Self-Training Based Unsupervised Cross-Modality Domain Adaptation for Vestibular Schwannoma and Cochlea Segmentation
This work addresses the challenge of reducing annotation costs for medical image segmentation, particularly in MRI with different contrasts, though it is incremental as it builds on existing unsupervised methods.
The paper tackles the problem of expensive annotation in medical image segmentation by proposing a self-training based unsupervised-learning framework for segmenting Vestibular Schwannoma and cochlea on high-resolution T2 MRI scans, achieving mean Dice scores of 0.8570 for VS and 0.8446 for Cochlea, outperforming most other approaches.

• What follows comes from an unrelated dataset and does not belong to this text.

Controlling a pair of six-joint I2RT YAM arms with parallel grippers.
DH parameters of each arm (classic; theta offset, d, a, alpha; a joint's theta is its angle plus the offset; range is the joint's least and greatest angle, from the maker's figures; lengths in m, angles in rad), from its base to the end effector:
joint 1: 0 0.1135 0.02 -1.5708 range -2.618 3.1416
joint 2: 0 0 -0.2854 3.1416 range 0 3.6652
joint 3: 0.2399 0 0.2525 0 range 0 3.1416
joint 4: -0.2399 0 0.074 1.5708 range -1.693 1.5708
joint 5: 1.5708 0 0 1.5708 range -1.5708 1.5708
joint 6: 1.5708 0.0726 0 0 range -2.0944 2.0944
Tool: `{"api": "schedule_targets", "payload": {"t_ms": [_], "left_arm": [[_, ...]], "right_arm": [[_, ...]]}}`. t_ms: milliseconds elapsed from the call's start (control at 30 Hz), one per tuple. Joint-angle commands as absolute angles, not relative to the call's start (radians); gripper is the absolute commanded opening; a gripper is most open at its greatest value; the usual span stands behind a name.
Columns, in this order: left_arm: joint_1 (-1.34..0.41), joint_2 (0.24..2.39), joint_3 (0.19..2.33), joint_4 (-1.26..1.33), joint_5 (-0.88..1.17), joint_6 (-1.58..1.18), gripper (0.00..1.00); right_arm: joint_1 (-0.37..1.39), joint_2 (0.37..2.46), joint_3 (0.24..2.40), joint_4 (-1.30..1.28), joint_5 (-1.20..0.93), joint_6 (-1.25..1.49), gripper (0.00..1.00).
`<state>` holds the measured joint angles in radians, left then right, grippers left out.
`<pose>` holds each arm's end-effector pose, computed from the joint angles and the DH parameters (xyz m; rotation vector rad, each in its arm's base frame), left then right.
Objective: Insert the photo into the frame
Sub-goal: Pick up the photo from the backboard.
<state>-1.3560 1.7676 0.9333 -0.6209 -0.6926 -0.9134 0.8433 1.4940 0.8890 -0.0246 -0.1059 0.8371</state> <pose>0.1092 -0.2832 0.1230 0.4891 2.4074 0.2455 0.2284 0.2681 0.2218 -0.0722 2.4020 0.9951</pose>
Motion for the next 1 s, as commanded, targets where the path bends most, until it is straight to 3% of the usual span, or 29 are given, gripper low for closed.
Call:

With the advances of deep learning, many medical image segmentation studies achieve human-level performance when in fully supervised condition. However, it is extremely expensive to acquire annotation on every data in medical fields, especially on magnetic resonance images (MRI) that comprise many different contrasts. Unsupervised methods can alleviate this problem; however, the performance drop is inevitable compared to fully supervised methods. In this work, we propose a self-training based unsupervised-learning framework that performs automatic segmentation of Vestibular Schwannoma (VS) and cochlea on high-resolution T2 scans. Our method consists of 4 main stages: 1) VS-preserving contrast conversion from contrast-enhanced T1 scan to high-resolution T2 scan, 2) training segmentation on generated T2 scans with annotations on T1 scans, and 3) Inferring pseudo-labels on non-annotated real T2 scans, and 4) boosting the generalizability of VS and cochlea segmentation by training with combined data (i.e., real T2 scans with pseudo-labels and generated T2 scans with true annotations). Our method showed mean Dice score and Average Symmetric Surface Distance (ASSD) of 0.8570 (0.0705) and 0.4970 (0.3391) for VS, 0.8446 (0.0211) and 0.1513 (0.0314) for Cochlea on CrossMoDA2021 challenge validation phase leaderboard, outperforming most other approaches.